[Brief]: Below are the records; restate all of them word for word.

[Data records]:
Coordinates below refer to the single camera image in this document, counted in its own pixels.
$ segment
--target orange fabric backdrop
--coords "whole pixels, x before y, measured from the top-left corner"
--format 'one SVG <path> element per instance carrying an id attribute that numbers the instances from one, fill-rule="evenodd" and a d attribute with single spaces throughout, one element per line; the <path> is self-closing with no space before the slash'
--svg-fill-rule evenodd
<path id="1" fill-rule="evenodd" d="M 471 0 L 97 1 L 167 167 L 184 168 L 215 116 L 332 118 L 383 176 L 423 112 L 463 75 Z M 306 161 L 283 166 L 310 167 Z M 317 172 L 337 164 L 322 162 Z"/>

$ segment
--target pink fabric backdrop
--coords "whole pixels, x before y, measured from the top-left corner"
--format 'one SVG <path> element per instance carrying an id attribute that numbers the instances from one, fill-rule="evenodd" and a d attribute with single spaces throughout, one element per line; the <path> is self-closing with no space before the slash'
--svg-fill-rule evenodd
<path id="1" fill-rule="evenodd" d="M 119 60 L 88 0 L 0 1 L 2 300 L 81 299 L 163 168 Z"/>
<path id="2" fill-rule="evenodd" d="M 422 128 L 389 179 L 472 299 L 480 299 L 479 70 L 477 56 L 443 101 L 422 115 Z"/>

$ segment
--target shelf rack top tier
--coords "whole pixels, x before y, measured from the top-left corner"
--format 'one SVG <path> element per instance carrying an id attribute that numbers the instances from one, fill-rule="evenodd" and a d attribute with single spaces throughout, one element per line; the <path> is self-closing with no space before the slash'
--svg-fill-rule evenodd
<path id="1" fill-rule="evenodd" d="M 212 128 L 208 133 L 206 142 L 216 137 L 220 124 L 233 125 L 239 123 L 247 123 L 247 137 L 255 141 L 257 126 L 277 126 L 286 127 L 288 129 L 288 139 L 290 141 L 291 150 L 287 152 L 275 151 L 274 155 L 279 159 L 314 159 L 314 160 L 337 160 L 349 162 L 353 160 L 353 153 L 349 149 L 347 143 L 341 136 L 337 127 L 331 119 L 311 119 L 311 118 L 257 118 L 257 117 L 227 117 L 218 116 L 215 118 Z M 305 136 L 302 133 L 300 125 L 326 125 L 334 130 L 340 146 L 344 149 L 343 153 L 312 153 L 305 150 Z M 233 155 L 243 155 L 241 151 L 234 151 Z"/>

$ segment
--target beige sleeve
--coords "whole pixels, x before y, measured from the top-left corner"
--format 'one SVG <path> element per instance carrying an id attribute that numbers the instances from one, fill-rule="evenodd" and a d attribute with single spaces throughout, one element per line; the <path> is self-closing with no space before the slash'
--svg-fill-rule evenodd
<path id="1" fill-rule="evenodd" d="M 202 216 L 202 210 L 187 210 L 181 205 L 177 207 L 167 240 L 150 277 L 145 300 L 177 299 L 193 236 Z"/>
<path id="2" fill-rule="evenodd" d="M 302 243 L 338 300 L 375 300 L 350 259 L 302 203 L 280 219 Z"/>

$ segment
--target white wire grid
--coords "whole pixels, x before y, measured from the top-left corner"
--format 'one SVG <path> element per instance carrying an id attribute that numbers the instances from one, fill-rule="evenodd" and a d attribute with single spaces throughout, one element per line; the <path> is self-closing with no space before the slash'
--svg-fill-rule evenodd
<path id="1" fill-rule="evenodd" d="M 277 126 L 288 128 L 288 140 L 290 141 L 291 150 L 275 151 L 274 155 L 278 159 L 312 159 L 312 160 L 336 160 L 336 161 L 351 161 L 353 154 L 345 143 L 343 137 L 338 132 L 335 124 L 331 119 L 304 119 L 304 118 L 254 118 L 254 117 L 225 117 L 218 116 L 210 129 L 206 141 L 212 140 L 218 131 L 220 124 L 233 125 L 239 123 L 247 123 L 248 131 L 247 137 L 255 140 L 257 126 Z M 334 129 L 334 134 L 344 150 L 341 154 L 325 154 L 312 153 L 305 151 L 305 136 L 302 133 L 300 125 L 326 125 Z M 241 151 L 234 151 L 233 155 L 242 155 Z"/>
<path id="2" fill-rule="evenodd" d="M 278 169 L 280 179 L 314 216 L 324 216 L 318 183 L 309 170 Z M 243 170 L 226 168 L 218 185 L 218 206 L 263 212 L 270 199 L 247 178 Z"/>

[Answer]:
Coordinates below refer to the single camera image in this document, counted in its own pixels.
$ segment
--target orange fabric backdrop
--coords "whole pixels, x before y, measured from the top-left corner"
--format 'one SVG <path> element per instance carrying an id attribute that numbers the instances from one, fill-rule="evenodd" and a d attribute with single spaces throughout, one element per line; the <path> is self-closing with no space before the slash'
--svg-fill-rule evenodd
<path id="1" fill-rule="evenodd" d="M 471 0 L 97 1 L 167 167 L 184 168 L 215 116 L 332 118 L 383 176 L 423 112 L 463 75 Z M 306 161 L 283 166 L 310 167 Z M 317 172 L 337 164 L 322 162 Z"/>

$ segment
--target pink fabric backdrop
--coords "whole pixels, x before y, measured from the top-left corner"
--format 'one SVG <path> element per instance carrying an id attribute that numbers the instances from one, fill-rule="evenodd" and a d attribute with single spaces throughout, one element per line; the <path> is self-closing with no space before the slash'
--svg-fill-rule evenodd
<path id="1" fill-rule="evenodd" d="M 119 60 L 88 0 L 0 1 L 2 300 L 81 299 L 163 168 Z"/>
<path id="2" fill-rule="evenodd" d="M 422 128 L 389 179 L 472 299 L 480 299 L 479 70 L 477 56 L 443 101 L 422 115 Z"/>

$ segment
--target shelf rack top tier
--coords "whole pixels, x before y, measured from the top-left corner"
--format 'one SVG <path> element per instance carrying an id attribute that numbers the instances from one, fill-rule="evenodd" and a d attribute with single spaces throughout, one element per line; the <path> is self-closing with no space before the slash'
--svg-fill-rule evenodd
<path id="1" fill-rule="evenodd" d="M 212 128 L 208 133 L 206 142 L 216 137 L 220 124 L 233 125 L 239 123 L 247 123 L 247 137 L 255 141 L 257 126 L 277 126 L 286 127 L 288 129 L 288 139 L 290 141 L 291 150 L 287 152 L 275 151 L 274 155 L 279 159 L 314 159 L 314 160 L 337 160 L 349 162 L 353 160 L 353 153 L 349 149 L 347 143 L 341 136 L 337 127 L 331 119 L 311 119 L 311 118 L 257 118 L 257 117 L 227 117 L 218 116 L 215 118 Z M 305 136 L 302 133 L 300 125 L 326 125 L 334 130 L 340 146 L 344 149 L 343 153 L 312 153 L 305 150 Z M 233 155 L 243 155 L 241 151 L 234 151 Z"/>

$ segment
--target beige sleeve
--coords "whole pixels, x before y, measured from the top-left corner"
--format 'one SVG <path> element per instance carrying an id attribute that numbers the instances from one, fill-rule="evenodd" and a d attribute with single spaces throughout, one element per line; the <path> is self-closing with no space before the slash'
--svg-fill-rule evenodd
<path id="1" fill-rule="evenodd" d="M 202 216 L 202 210 L 187 210 L 181 205 L 177 207 L 167 240 L 150 277 L 145 300 L 177 299 L 193 236 Z"/>
<path id="2" fill-rule="evenodd" d="M 302 243 L 338 300 L 375 300 L 350 259 L 302 203 L 280 219 Z"/>

$ segment
--target white wire grid
--coords "whole pixels, x before y, measured from the top-left corner"
--format 'one SVG <path> element per instance carrying an id attribute that numbers the instances from one, fill-rule="evenodd" and a d attribute with single spaces throughout, one element per line; the <path> is self-closing with no space before the slash'
--svg-fill-rule evenodd
<path id="1" fill-rule="evenodd" d="M 277 126 L 288 128 L 288 140 L 290 141 L 291 150 L 275 151 L 274 155 L 278 159 L 312 159 L 312 160 L 336 160 L 336 161 L 351 161 L 353 154 L 345 143 L 343 137 L 338 132 L 335 124 L 331 119 L 304 119 L 304 118 L 254 118 L 254 117 L 225 117 L 218 116 L 210 129 L 206 141 L 212 140 L 218 131 L 220 124 L 233 125 L 239 123 L 247 123 L 248 131 L 247 137 L 255 140 L 257 126 Z M 334 129 L 334 134 L 344 150 L 341 154 L 325 154 L 312 153 L 305 151 L 305 136 L 302 133 L 300 125 L 326 125 Z M 241 151 L 234 151 L 233 155 L 242 155 Z"/>
<path id="2" fill-rule="evenodd" d="M 278 169 L 280 179 L 314 216 L 324 216 L 318 183 L 309 170 Z M 243 170 L 226 168 L 218 185 L 218 206 L 263 212 L 270 199 L 247 178 Z"/>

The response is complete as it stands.